An open-source Khmer Word to Speech Model. Just single word not sentence!
pip install -r requirements.txt
wget https://huggingface.co/spaces/seanghay/KLEA/resolve/main/G_60000.pth
Place the checkpoint in the current directory.
python infer.py "មនុស្សខ្មែរ"
This will output a file called audio.wav
in the current directory.
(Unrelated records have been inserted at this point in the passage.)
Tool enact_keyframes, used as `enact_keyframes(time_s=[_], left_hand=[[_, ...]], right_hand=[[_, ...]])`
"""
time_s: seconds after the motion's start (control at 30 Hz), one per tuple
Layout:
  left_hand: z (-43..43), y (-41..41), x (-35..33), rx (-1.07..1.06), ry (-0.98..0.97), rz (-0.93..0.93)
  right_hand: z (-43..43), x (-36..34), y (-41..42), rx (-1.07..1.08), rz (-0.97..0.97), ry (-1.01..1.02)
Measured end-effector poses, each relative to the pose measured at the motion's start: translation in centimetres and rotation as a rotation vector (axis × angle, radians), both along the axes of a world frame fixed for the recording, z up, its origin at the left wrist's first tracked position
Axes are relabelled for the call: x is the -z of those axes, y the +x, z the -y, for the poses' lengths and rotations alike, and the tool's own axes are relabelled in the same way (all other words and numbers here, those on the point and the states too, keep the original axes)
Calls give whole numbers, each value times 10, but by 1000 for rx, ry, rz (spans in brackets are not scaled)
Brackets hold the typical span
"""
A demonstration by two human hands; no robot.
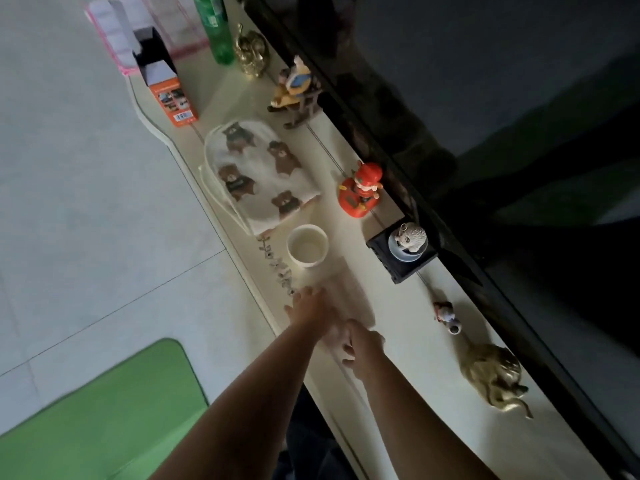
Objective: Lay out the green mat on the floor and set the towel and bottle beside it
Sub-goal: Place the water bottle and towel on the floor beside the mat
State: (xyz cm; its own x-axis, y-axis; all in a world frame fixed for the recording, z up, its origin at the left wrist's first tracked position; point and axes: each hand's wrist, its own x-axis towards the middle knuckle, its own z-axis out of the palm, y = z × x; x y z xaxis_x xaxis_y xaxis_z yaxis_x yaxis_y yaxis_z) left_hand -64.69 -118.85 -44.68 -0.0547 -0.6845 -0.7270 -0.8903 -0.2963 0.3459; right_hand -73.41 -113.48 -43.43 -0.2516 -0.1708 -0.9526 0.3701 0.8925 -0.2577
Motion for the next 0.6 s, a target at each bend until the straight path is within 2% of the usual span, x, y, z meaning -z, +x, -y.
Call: enact_keyframes(time_s=[0.17,0.33,0.47,0.6], left_hand=[[7,-3,7,-15,-24,48],[12,1,10,-112,20,34],[11,11,-3,-358,112,-89],[4,26,-36,-494,128,-257]], right_hand=[[18,18,6,249,92,-6],[21,12,11,229,136,-79],[28,-8,9,-44,-76,-124],[37,-44,17,-337,-103,-152]])
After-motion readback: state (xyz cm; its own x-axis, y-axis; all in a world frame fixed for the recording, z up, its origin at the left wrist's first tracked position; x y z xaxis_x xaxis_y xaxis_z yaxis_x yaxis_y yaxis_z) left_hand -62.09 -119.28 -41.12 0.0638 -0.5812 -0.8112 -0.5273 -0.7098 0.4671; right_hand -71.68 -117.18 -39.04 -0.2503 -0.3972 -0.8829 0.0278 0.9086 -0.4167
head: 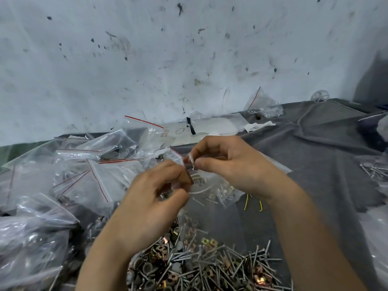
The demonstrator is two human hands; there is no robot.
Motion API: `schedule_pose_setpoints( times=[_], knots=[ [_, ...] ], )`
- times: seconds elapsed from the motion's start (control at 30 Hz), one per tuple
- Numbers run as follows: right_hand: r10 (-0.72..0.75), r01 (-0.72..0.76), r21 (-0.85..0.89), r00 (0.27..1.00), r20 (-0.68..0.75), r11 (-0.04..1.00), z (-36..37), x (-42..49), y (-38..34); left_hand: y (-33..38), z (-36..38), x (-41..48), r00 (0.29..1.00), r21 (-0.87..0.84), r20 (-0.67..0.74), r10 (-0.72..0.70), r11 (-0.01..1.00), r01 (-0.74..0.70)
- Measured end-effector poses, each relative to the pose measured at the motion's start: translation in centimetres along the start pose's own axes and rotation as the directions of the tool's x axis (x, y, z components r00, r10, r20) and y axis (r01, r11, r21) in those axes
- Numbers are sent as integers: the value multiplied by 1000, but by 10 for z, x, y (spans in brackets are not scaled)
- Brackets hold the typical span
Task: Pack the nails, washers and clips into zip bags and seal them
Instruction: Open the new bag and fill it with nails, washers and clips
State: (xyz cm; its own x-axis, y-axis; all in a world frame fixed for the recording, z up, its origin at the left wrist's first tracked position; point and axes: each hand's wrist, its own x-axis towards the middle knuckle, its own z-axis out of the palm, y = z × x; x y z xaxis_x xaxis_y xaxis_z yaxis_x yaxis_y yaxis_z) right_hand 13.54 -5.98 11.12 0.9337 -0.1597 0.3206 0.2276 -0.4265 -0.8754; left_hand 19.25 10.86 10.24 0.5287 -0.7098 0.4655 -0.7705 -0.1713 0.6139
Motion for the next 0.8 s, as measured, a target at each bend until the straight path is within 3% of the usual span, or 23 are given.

Output audio sample rate is 22.05 kHz.
python app.py
![image](https://private-user-images.githubusercontent.com/15277233/272982180-ac0da746-2a6c-439f-85da-a70e35efb85f.png?jwt=eyJhbGciOiJIUzI1NiIsInR5cCI6IkpXVCJ9.eyJpc3MiOiJnaXRodWIuY29tIiwiYXVkIjoicmF3LmdpdGh1YnVzZXJjb250ZW50LmNvbSIsImtleSI6ImtleTUiLCJleHAiOjE3MTg1MjUzOTcsIm5iZiI6MTcxODUyNTA5NywicGF0aCI6Ii8xNTI3NzIzMy8yNzI5ODIxODAtYWMwZGE3NDYtMmE2Yy00MzlmLTg1ZGEtYTcwZTM1ZWZiODVmLnBuZz9YLUFtei1BbGdvcml0aG09QVdTNC1ITUFDLVNIQTI1NiZYLUFtei1DcmVkZW50aWFsPUFLSUFWQ09EWUxTQTUzUFFLNFpBJTJGMjAyNDA2MTYlMkZ1cy1lYXN0LTElMkZzMyUyRmF3czRfcmVxdWVzdCZYLUFtei1EYXRlPTIwMjQwNjE2VDA4MDQ1N1omWC1BbXotRXhwaXJlcz0zMDAmWC1BbXotU2lnbmF0dXJlPWMwNmYxZGFkYjI5YzA4MmQ3OWE1M2JhMDQzODkwMmU3OGY3ODczZDU3M2U2ZWMyZmRkYTg2ZjQ2ZjJjYjUwODUmWC1BbXotU2lnbmVkSGVhZGVycz1ob3N0JmFjdG9yX2lkPTAma2V5X2lkPTAmcmVwb19pZD0wIn0.tc-QGEBml4eZT4oxMx9gLbrApDhx87P_2ndIAGeZjSA)
This model was trained on kheng.info dataset. You can find it on http://kheng.info or at https://hf.co/datasets/seanghay/khmer_kheng_info_speech
- VITS: Conditional Variational Autoencoder with Adversarial Learning for End-to-End Text-to-Speech
- kheng.info is an online audio dictionary for the Khmer language with over 3000 recordings. Kheng.info is backed by multiple dictionaries and a large text corpus, and supports search in English and Khmer with search results ordered by word frequency.